* **Exercise description**
From the data that follows, copy every line holding the string "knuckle".

* **The data**
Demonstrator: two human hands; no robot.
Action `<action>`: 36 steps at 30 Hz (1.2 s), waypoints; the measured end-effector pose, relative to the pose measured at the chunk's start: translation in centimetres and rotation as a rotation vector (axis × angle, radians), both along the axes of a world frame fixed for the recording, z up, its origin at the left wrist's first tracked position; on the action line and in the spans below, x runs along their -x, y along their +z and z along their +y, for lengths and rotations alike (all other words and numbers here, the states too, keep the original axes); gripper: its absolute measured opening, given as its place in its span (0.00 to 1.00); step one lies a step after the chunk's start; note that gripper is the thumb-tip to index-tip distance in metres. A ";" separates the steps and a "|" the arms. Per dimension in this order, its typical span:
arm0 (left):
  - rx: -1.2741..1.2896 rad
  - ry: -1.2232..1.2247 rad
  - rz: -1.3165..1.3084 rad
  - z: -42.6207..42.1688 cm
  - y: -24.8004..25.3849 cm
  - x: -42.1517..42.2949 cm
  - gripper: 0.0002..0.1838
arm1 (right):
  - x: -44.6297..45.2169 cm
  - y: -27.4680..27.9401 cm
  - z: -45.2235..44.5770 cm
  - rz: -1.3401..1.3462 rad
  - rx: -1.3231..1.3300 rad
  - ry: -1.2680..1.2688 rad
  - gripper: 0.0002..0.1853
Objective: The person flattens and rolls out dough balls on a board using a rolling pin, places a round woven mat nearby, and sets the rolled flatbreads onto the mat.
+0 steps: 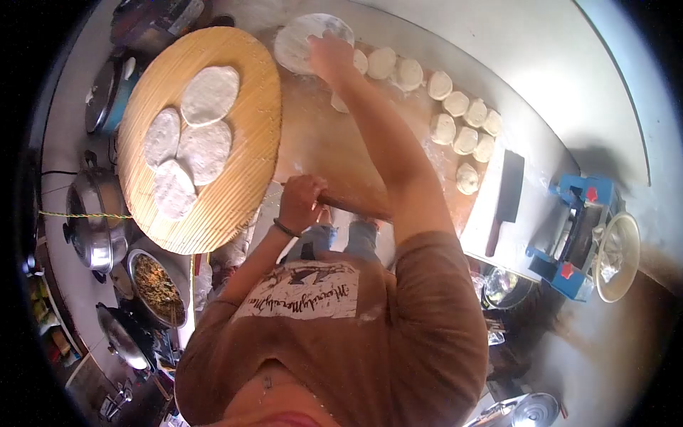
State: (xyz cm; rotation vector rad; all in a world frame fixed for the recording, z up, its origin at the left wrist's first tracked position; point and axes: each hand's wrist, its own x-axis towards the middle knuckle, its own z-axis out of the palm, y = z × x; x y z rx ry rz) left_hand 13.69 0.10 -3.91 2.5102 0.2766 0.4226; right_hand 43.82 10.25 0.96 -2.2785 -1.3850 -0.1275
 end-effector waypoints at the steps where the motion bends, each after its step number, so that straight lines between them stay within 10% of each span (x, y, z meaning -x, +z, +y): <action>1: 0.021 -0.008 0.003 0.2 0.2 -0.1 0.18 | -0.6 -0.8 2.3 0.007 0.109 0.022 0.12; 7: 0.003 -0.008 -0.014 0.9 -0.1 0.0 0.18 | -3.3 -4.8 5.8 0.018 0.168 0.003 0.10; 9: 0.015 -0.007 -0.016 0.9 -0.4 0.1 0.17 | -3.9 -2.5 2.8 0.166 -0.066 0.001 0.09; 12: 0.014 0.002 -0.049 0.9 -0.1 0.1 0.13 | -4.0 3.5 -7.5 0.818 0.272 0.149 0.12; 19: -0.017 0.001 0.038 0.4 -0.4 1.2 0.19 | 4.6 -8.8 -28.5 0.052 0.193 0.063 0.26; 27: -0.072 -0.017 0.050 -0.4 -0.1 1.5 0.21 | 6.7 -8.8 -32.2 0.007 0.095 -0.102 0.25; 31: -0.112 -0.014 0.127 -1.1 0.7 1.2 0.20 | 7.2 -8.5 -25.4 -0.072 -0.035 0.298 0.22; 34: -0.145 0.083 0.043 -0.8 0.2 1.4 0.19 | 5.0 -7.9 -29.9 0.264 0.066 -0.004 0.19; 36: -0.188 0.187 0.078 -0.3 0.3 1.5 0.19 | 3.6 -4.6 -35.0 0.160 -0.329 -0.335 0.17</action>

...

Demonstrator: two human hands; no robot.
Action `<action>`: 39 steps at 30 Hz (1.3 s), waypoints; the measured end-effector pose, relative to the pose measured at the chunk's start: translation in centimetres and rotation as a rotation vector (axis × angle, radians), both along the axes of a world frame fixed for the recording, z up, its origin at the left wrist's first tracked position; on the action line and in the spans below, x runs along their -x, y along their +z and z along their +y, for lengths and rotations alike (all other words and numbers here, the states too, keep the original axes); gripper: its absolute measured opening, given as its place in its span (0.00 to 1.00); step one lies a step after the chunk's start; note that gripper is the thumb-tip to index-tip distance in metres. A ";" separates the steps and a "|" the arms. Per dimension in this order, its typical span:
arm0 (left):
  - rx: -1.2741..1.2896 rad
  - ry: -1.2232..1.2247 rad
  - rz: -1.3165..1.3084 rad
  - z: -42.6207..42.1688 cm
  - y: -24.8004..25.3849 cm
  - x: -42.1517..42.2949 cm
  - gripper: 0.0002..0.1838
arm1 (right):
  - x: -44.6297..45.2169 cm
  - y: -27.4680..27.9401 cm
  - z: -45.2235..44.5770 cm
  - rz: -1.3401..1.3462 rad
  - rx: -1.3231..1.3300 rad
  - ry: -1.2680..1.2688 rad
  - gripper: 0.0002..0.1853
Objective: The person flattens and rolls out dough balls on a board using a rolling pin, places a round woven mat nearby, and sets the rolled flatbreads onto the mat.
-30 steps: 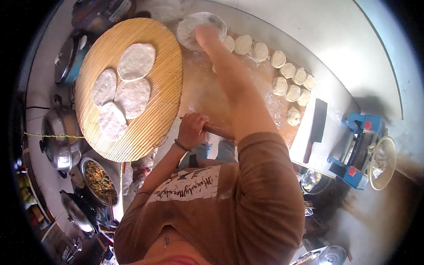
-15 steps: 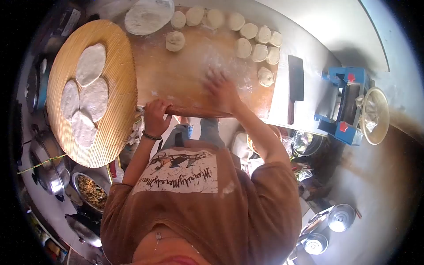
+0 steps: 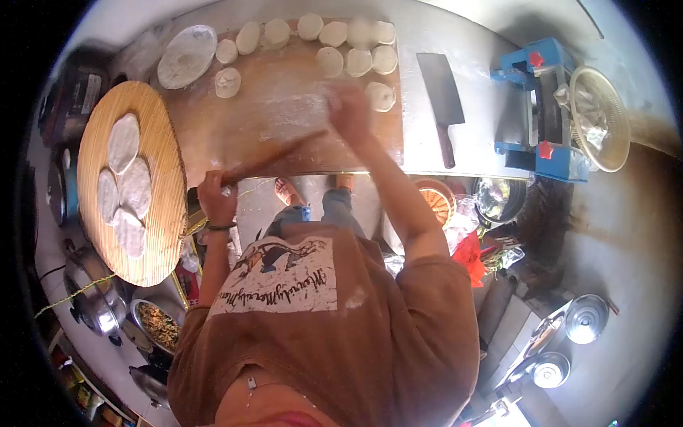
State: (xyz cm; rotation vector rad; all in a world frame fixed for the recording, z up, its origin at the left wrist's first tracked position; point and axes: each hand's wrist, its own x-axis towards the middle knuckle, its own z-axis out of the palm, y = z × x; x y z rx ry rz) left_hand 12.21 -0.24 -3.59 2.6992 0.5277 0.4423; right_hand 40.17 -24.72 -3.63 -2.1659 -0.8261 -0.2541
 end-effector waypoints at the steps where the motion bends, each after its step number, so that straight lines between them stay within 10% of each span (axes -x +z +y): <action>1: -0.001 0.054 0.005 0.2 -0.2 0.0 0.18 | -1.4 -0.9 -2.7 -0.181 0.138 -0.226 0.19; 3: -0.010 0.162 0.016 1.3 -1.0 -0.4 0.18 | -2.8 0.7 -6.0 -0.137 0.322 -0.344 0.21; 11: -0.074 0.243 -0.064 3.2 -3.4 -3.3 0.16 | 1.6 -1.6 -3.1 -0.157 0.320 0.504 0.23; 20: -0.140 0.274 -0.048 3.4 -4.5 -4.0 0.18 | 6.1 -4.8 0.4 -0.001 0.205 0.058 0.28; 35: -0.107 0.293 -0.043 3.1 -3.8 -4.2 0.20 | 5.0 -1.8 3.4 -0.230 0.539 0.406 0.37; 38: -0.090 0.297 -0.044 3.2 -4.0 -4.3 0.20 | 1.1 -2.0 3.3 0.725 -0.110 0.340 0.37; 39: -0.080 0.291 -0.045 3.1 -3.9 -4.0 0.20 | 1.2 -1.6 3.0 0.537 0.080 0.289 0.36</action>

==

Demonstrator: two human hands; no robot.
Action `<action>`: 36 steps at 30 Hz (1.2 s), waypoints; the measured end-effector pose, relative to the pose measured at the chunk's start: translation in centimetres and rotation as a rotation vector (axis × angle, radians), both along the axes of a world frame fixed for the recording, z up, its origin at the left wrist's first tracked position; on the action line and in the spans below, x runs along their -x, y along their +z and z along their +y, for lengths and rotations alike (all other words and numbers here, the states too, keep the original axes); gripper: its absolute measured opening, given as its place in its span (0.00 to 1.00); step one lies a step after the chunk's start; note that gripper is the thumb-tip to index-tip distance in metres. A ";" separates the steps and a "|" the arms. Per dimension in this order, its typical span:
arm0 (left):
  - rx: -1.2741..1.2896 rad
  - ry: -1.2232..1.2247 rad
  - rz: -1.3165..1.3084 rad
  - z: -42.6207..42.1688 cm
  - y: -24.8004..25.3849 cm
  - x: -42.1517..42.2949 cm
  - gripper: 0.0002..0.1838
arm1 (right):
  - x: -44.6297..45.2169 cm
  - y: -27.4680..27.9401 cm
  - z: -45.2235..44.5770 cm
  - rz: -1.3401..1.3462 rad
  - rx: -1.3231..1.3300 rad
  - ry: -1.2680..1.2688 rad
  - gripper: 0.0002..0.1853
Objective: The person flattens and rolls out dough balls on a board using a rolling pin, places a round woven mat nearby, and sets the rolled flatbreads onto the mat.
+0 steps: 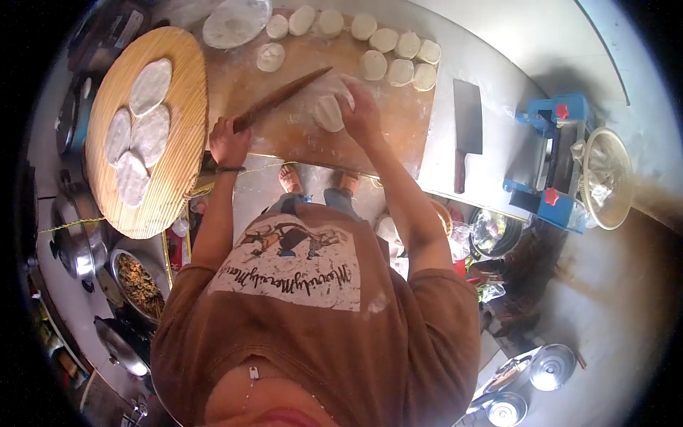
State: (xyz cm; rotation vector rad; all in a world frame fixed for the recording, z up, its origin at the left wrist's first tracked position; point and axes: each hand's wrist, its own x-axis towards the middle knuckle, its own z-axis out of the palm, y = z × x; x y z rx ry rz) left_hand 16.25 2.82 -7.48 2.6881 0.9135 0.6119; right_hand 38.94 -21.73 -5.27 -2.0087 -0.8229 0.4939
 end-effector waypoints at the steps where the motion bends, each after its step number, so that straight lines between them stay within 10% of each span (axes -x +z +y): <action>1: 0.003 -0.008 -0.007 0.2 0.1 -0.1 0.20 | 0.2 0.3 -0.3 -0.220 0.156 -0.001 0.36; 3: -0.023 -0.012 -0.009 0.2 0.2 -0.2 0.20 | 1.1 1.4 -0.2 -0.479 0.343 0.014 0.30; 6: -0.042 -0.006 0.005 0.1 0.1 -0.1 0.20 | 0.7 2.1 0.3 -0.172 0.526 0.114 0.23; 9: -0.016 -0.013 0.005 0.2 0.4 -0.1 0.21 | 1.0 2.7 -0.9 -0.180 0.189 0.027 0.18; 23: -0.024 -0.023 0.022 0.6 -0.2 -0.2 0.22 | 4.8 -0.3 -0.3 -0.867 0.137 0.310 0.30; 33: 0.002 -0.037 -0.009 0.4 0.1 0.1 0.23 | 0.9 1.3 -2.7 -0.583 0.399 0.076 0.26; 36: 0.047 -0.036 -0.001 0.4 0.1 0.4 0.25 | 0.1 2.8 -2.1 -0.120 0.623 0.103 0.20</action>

* **Output**
State: (xyz cm; rotation vector rad; all in a world frame fixed for the recording, z up, its origin at the left wrist's first tracked position; point and axes: each hand's wrist, its own x-axis towards the middle knuckle, its own z-axis out of the palm, y = z × x; x y z rx ry rz) left_hand 13.69 0.10 -3.91 2.5102 0.2766 0.4226; right_hand 43.82 10.25 0.96 -2.2785 -1.3850 -0.1275
State: (xyz cm; rotation vector rad; all in a world frame fixed for the recording, z up, its origin at the left wrist's first tracked position; point and axes: each hand's wrist, its own x-axis towards the middle knuckle, its own z-axis out of the palm, y = z × x; x y z rx ry rz) left_hand 12.21 -0.24 -3.59 2.6992 0.5277 0.4423; right_hand 40.17 -24.72 -3.63 -2.1659 -0.8261 -0.2541
State: (xyz cm; rotation vector rad; all in a world frame fixed for the recording, z up, its origin at the left wrist's first tracked position; point and axes: each hand's wrist, its own x-axis towards the middle knuckle, its own z-axis out of the palm, y = z × x; x y z rx ry rz) left_hand 16.25 2.82 -7.48 2.6881 0.9135 0.6119; right_hand 38.94 -21.73 -5.27 -2.0087 -0.8229 0.4939

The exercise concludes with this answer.